Regional Market Performance

South Korean stocks saw the largest net foreign outflows, totaling roughly $5.05 billion, which reversed the $4.21 billion in inflows from the previous month. Taiwan followed with $3.86 billion in net cross-border sales, surpassing its $3.21 billion outflows recorded in October.

Indian equities also registered net foreign outflows of $1.42 billion last week, after attracting $1.66 billion in inflows during October. Smaller outflows were noted in Vietnam, at $95 million, and Thailand, at $40 million. In contrast, Indonesia and the Philippines bucked the trend, drawing inflows of $207 million and $77 million, respectively.

Tech Sector Valuations

The outflows in key markets like South Korea and Taiwan were primarily influenced by weakness in artificial intelligence (AI)-related companies. Jason Lui, head of APAC equity and derivative strategy at BNP Paribas, noted that this trend aligns with global headwinds affecting other major markets, including Japan and the United States.

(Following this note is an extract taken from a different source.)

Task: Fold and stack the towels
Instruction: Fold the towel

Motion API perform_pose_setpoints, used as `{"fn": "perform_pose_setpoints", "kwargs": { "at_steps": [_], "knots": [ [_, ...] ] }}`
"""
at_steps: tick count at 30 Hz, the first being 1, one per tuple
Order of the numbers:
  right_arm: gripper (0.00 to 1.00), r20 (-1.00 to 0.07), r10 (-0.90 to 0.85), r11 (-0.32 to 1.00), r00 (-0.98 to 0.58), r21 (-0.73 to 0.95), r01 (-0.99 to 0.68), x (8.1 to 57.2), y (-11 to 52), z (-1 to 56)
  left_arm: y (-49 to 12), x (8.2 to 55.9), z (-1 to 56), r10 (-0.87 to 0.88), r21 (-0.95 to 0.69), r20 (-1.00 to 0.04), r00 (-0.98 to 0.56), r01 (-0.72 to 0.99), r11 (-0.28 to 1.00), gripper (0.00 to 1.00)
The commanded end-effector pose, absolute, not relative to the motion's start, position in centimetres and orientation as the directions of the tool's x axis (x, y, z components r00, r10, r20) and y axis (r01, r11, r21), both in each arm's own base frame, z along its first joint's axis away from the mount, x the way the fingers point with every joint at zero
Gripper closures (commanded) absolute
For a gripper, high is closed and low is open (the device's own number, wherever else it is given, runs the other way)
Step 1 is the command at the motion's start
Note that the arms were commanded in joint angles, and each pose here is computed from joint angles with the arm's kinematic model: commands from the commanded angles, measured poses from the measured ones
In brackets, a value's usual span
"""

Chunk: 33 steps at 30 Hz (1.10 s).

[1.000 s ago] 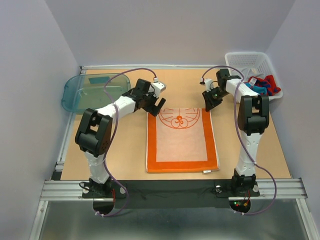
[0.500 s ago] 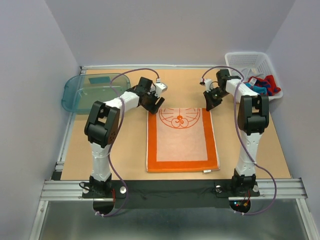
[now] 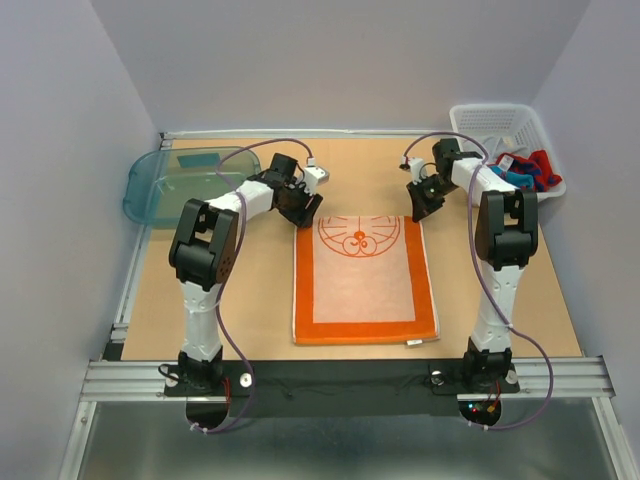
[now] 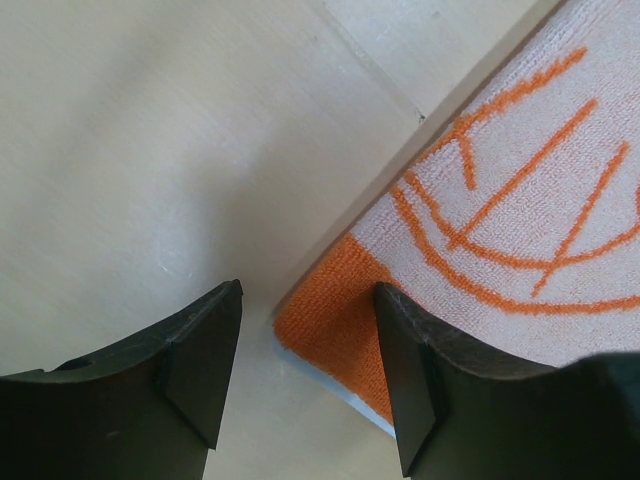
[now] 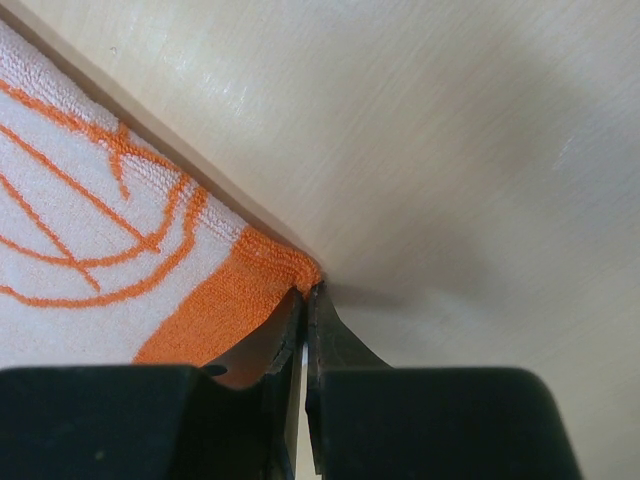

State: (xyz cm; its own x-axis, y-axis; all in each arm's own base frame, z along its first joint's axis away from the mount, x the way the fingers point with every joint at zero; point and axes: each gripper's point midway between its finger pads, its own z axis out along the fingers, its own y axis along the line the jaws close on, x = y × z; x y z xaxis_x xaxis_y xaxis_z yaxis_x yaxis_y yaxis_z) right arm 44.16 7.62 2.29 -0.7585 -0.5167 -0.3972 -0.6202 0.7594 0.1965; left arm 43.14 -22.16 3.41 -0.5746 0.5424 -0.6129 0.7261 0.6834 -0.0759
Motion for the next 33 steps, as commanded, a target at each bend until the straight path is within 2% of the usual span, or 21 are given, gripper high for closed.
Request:
{"fn": "perform_pose_setpoints", "kwargs": {
  "at_steps": [1,12,13,19,20,22,23,25,33],
  "knots": [
    [0.95,-0.309,-0.536,0.771,-0.786,0.200,-0.605,42.9,6.8,-0.8,-22.0,43.1,3.0,0.558,-0.079,-0.595,-0.578,0.733,0.675,0.34],
    [0.95,-0.300,-0.537,0.775,-0.789,0.193,-0.601,42.9,6.7,-1.2,-21.0,42.1,0.6,0.562,-0.086,-0.537,-0.629,0.703,0.706,0.58],
    [0.95,-0.300,-0.538,0.777,-0.788,0.188,-0.601,43.0,6.6,-1.2,-20.7,42.1,0.5,0.562,-0.077,-0.535,-0.631,0.699,0.711,0.63],
    [0.97,-0.311,-0.535,0.778,-0.785,0.179,-0.602,43.4,6.6,-1.1,-19.9,41.8,0.0,0.558,-0.059,-0.518,-0.648,0.678,0.733,0.78],
    [0.99,-0.316,-0.531,0.782,-0.787,0.175,-0.598,43.6,6.7,-1.0,-19.8,42.1,0.1,0.558,-0.049,-0.521,-0.646,0.675,0.736,0.85],
    [1.00,-0.337,-0.521,0.789,-0.784,0.160,-0.593,44.5,6.7,-0.1,-19.7,42.6,0.8,0.551,-0.042,-0.533,-0.642,0.671,0.741,0.86],
    [1.00,-0.351,-0.517,0.793,-0.781,0.148,-0.592,45.0,6.7,0.4,-19.8,43.2,1.4,0.548,-0.035,-0.547,-0.633,0.671,0.741,0.94],
    [1.00,-0.394,-0.509,0.798,-0.765,0.115,-0.591,46.4,6.7,2.1,-20.0,44.5,3.1,0.541,-0.011,-0.585,-0.605,0.672,0.740,1.00],
    [1.00,-0.582,-0.472,0.832,-0.663,-0.045,-0.553,52.9,6.5,9.5,-21.3,50.1,10.7,0.506,0.100,-0.734,-0.453,0.665,0.740,1.00]
  ]
}}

The MSCI’s Asia ex-Japan information technology sector index declined by 4.23% last week, following robust gains of 62.5% over the six-month period through October. Similarly, the MSCI’s global information technology sector index shed 4.38% in the preceding week. Despite renewed concerns over elevated tech valuations triggering volatility, Mark Haefele, chief investment officer at UBS Global Wealth Management, suggested that solid fundamentals justify current levels, forecasting 15% earnings growth for global tech this year and a further 12.5% increase in 2026.

LSEG data indicated that the MSCI Asia Pacific ex-Japan index’s 12-month forward price-to-earnings (PE) ratio reached 15.81 at the end of October, marking its highest point since June 2021.

India’s Position

An HSBC report released last Friday highlighted India as the biggest underweight in global emerging markets (GEM) portfolios, with only a quarter of tracked funds being overweight on the country relative to their benchmarks. The report suggested that India serves as a strong AI hedge and offers diversification for investors wary of the AI rally, positioning it as a significant beneficiary of any additional capital flowing into the emerging markets region.

The first week of November saw a notable shift in investor sentiment towards Asian equities, with significant profit-taking and a cautious approach to tech valuations dominating cross-border flows. While some markets experienced minor inflows, the overall trend reflected a re-evaluation of risk and a move away from previously strong-performing sectors.